> **What to do**:
Of the lines in the data below, count the ones holding the string "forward", and answer with that number only.
○ ○ ○
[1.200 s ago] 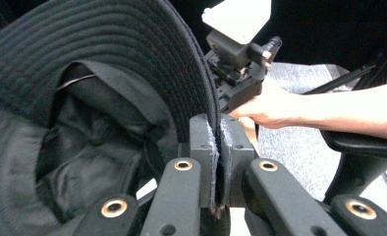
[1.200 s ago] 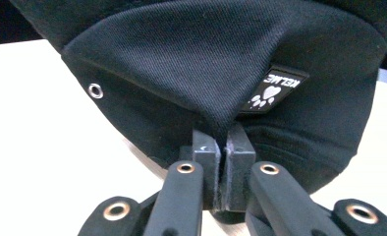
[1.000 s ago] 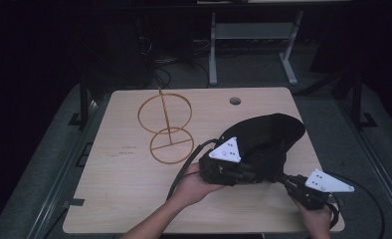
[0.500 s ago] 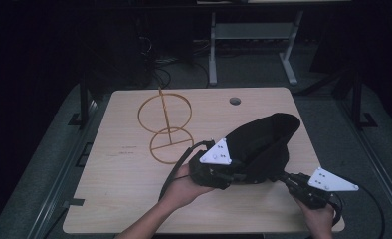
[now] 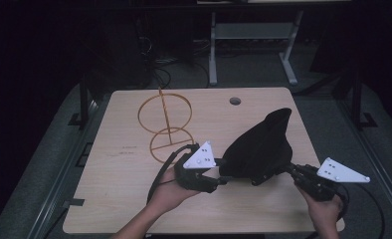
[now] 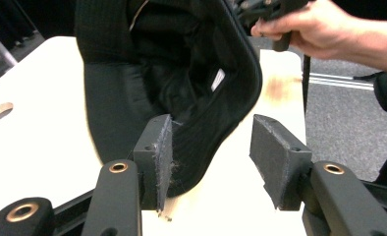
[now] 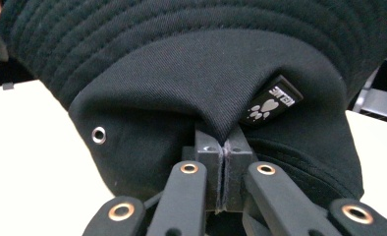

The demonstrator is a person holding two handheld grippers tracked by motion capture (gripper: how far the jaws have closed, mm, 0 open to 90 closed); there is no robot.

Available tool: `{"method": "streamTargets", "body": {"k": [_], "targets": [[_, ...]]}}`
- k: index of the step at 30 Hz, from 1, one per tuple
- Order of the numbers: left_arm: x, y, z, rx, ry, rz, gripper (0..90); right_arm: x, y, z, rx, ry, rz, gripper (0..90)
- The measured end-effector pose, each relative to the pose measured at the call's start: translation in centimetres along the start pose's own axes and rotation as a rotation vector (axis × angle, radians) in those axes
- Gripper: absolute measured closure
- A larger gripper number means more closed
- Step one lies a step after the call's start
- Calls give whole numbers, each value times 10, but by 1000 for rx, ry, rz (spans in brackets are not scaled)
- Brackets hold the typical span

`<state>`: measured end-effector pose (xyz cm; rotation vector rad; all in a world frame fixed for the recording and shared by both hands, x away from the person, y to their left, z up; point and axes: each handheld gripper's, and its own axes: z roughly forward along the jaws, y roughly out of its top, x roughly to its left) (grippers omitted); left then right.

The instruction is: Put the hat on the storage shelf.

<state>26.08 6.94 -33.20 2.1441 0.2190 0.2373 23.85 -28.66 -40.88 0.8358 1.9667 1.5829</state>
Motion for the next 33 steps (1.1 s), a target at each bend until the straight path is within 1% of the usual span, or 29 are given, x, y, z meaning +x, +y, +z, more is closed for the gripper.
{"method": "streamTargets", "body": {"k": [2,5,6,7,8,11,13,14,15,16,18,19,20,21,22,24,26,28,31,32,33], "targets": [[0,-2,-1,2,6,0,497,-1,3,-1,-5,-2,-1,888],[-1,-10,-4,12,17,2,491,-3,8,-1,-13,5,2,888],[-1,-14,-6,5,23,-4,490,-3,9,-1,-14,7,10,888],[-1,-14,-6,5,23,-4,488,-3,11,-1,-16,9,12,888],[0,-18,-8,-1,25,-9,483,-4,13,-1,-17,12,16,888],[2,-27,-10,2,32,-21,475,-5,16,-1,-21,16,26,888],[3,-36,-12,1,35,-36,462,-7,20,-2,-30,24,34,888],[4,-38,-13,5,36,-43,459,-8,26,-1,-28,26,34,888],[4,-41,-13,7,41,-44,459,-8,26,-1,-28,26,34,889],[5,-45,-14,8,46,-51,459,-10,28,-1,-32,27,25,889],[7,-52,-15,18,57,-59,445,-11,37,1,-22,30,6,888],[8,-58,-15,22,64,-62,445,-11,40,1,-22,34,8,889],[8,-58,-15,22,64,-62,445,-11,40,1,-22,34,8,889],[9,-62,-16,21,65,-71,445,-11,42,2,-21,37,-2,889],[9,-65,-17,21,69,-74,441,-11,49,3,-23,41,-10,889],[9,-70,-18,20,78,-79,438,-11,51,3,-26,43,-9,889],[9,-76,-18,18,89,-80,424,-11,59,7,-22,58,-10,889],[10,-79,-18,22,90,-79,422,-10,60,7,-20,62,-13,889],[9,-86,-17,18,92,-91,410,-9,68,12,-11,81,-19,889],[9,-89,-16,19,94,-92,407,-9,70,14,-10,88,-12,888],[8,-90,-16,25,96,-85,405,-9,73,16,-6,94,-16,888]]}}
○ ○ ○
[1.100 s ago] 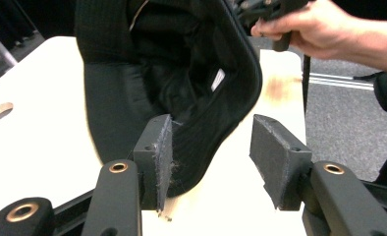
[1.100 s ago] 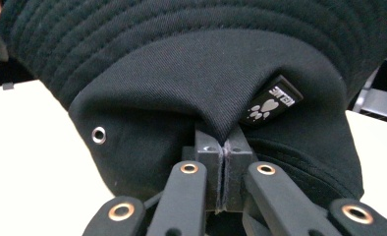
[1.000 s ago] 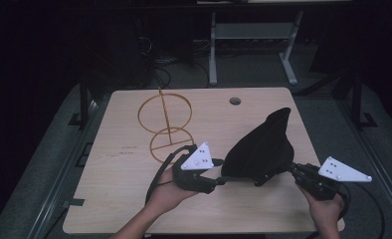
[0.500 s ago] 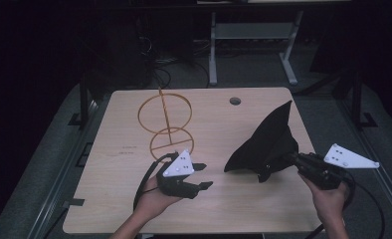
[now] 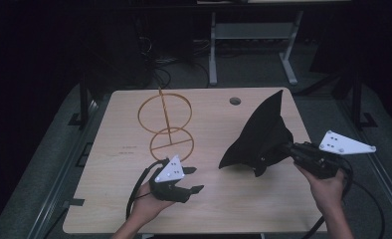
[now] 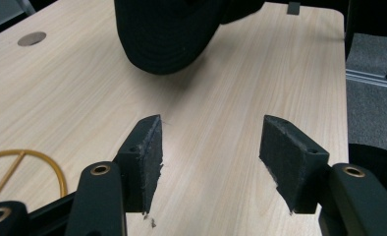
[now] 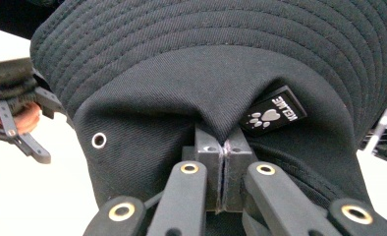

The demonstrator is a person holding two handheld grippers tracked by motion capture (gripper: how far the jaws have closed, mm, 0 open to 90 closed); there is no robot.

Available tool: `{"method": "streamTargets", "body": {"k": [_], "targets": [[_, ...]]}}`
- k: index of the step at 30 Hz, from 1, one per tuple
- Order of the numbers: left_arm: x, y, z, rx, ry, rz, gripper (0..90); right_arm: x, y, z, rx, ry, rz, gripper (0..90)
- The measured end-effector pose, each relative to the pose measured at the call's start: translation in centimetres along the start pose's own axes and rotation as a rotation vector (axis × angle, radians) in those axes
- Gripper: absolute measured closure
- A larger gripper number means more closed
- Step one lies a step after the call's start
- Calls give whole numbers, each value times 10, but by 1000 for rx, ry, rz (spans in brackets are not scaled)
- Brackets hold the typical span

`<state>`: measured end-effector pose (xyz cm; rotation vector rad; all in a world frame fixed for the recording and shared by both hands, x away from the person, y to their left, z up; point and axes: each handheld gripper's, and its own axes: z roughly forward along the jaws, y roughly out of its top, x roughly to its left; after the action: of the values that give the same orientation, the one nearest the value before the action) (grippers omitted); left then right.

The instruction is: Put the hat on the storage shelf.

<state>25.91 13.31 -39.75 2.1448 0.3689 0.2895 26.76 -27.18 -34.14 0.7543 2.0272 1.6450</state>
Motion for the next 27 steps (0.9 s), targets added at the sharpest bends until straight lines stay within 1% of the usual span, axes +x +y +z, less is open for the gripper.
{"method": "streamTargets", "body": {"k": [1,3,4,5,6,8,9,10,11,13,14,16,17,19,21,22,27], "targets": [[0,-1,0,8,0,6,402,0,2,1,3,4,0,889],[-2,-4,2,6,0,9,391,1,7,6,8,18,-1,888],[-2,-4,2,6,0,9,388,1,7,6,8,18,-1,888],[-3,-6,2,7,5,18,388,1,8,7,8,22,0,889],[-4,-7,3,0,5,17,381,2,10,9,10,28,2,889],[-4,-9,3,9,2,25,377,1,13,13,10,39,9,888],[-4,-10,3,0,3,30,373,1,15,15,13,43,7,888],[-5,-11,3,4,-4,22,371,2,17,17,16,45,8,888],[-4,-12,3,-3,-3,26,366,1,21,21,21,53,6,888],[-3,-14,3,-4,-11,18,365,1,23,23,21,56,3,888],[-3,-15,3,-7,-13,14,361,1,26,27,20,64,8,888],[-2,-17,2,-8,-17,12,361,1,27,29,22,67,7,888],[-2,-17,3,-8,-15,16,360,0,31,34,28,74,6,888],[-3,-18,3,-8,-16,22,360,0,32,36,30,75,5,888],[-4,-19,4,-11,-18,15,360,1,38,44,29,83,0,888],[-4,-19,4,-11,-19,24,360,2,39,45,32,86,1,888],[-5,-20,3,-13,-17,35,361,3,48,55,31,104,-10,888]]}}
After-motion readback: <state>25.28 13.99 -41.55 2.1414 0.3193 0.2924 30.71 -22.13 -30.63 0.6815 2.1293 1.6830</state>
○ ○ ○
> **Expected answer**:
2